◆ **HOW TO COMPLETE THIS TASK**
Filter the lines below, copying only those with the string "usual".

◆ **GIVEN MATERIAL**
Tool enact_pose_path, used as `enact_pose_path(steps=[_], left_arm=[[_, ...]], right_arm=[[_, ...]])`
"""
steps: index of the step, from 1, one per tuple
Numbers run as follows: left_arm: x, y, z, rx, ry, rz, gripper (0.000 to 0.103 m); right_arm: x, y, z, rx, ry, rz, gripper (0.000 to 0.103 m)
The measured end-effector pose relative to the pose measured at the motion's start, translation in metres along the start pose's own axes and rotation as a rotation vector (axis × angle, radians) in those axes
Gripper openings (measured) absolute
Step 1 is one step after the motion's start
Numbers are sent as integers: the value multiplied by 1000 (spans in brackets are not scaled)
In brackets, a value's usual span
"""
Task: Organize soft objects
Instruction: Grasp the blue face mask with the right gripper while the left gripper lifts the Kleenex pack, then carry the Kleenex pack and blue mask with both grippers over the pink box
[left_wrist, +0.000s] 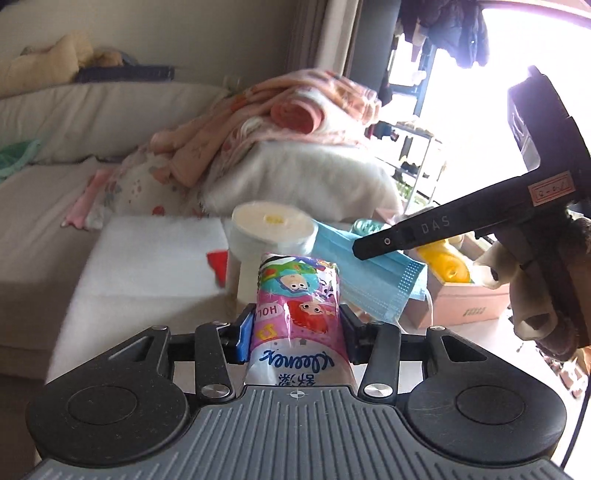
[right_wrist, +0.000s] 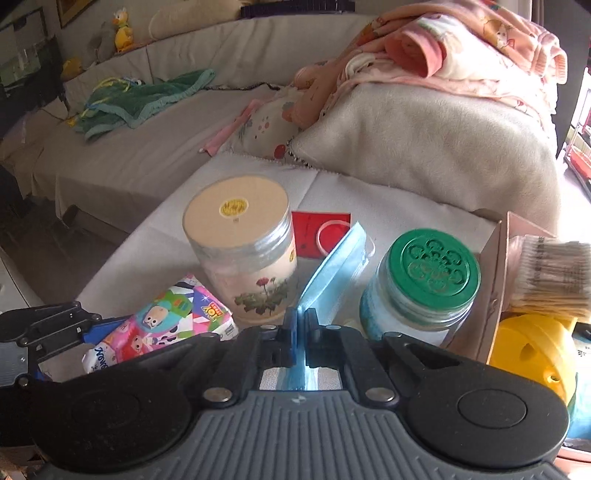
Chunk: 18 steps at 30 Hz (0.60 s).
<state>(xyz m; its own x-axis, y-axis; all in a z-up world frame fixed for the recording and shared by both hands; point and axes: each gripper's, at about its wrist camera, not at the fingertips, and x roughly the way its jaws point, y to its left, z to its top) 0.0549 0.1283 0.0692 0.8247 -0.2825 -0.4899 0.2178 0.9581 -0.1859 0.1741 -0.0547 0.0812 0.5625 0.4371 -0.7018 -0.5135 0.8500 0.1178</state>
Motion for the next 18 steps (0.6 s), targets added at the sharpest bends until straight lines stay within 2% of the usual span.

◆ **SOLVED PROBLEM**
In brackets, a value's usual span
Motion for the next 18 steps (0.6 s), targets added at the sharpest bends until straight lines stay within 2% of the usual span.

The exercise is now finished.